Although the supplier certification may well have been the most arduous process Fitech ever undertook, executives at the vendor say they are delighted to have been through it.

"First Union wanted to make sure that we were staffed and managed in such a way that they would know we would be there to help them fulfill their long-term goals," said M. Howard Holt, a regional sales representative for Fitech.

"The beauty of it for us is that going through this process solidifies our relationship," he said. "We're excited to be involved with a company that cares so much about its future, because that directly affects our business and our future."

Nevertheless, the process was not easy. First Union demands that suppliers go through a time-consuming self-assessment and quality audit.

The bank assembles a team of experts in the given area, including employees from any department within the bank that uses the supplier's products or services.

This team conducts an examination at the vendor's main location. They investigate quality initiatives, operations, management, costs, and financial health of the vendor.
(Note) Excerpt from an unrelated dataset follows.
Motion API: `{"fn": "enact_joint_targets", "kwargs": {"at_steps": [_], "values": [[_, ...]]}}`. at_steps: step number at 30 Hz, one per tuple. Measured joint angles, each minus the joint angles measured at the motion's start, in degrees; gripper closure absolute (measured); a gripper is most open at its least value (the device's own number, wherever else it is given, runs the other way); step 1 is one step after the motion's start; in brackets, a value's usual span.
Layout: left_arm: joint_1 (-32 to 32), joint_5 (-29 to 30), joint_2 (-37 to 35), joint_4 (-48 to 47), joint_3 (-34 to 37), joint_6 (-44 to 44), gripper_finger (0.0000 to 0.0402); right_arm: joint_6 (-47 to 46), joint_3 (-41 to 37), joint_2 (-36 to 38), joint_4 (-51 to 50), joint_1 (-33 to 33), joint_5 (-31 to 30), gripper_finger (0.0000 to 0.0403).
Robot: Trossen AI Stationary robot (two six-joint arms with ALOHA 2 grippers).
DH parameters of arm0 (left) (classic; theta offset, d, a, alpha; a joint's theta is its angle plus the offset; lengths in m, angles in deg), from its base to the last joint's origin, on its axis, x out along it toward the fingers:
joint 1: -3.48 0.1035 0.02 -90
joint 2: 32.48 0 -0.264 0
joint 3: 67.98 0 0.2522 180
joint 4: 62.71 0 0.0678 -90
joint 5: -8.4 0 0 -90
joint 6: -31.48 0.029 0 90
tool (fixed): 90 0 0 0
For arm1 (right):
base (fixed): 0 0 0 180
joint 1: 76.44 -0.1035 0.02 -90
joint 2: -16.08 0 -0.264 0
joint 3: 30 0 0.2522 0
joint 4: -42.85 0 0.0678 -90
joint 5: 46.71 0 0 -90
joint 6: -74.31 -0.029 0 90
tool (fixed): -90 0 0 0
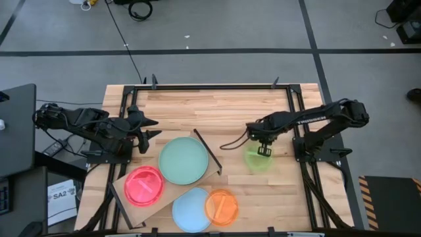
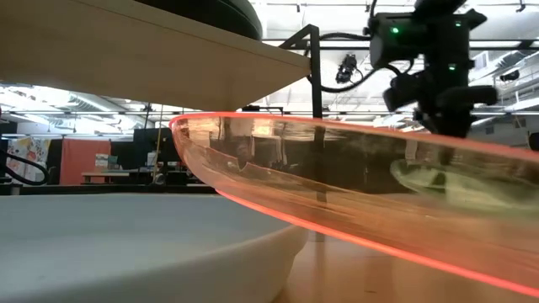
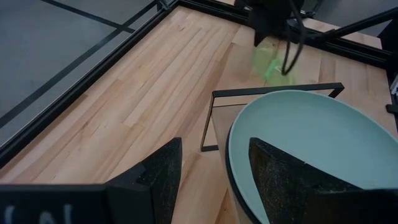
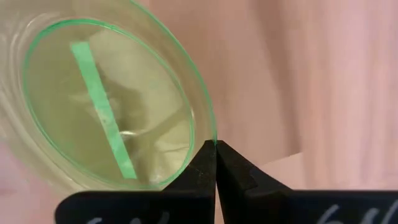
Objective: Place and stack plates onto a shelf
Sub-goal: Stack the green plate on top of the pink plate on the shelf
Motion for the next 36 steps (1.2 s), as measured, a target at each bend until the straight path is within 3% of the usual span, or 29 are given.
{"fn": "enact_joint_targets", "kwargs": {"at_steps": [8, 15, 28, 36], "values": [[0.0, 0.1, 0.0, 0.0, 0.0, 0.1, 0.0209, 0.1, 5.0, 0.0, 0.3, 5.1, -8.5, 0.0396], [0.0, 4.9, 0.0, 0.0, 0.0, 0.3, 0.0209, 0.1, 8.5, 0.0, 5.3, 10.0, -15.5, 0.0396], [0.0, 13.3, 0.0, 0.0, 0.0, 0.2, 0.0209, 3.0, 9.5, 0.0, 31.8, 18.9, -16.3, 0.0396], [0.0, 23.4, 1.5, 0.7, 0.0, -0.1, 0.0209, 3.1, 9.5, 0.0, 49.9, 21.1, -15.9, 0.0396]]}}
The bank has 114 major vendors who have participated or plan to participate in the program. First Union's-goal is to put all of its thousands of vendors through the program, and to do business only with those certified.

"The quality of our suppliers' services and products has a direct impact on the quality of the products and services we can deliver to our customers," said Mr. Edwards. "Just as we ask our customers to tell us their expectations and define quality accordingly, we are letting our suppliers know what our expectations are."

Although supplier certification is fairly common in heavy manufacturing, it is mostly unheard of in service industries. Banks have been known to ask vendors to fill out lengthy requests for proposals or set targets for suppliers, said Mr. Holt, but no bank that he knows of demands a quality check like First Union's.

In fact, according to Mr. Edwards, at least one vendor that First Union contacted about the program decided to opt out and lose the bank's business.

Supplier certification is but a small part of First Union's TQM program, a multistep process in operation throughout the corporation.

The first step, said Henry Doss, senior vice president of sales and service management for First Union, is to raise employee awareness of quality-related issues. "Every employee goes through training, and the training is led by the top management of each unit," he said. "That, more than anything else, proves to the employees that management is behind this all the way."

Next, because the underlying focus of the corporate-wide quality program is better customer service, every unit within the corporation contacts its customers and asks them what they want and need from the bank. Then policies and procedures are designed and put into effect to meet these customer needs.

Mr. Doss said the only absolute is that there are no absolutes. Just because something has always been done in a specific way, he said, doesn't mean it will continue to be done that way if it doesn't benefit customer service.

He cited, as an example, five branch managers who decided among themselves to share responsibility for managing their offices, thus giving each more time to get out on the streets generating business.

What this decision required, said Mr. Doss, was the realization that empowered employees could easily take on many of the duties that had previously been done only by the branch manager.

As a result, customers who visit a branch are more likely to finish their banking business faster because they no longer have to wait for manager approval for many transactions and requests.

What's more, the former branch managers are spending more time in the community, which generates additional business for the bank.

"What [First Union] is doing is interesting," commented Richard Mathews, founder of Mathews & Co. "Quality is not a fad. Emphasis on quality is a trend that will continue."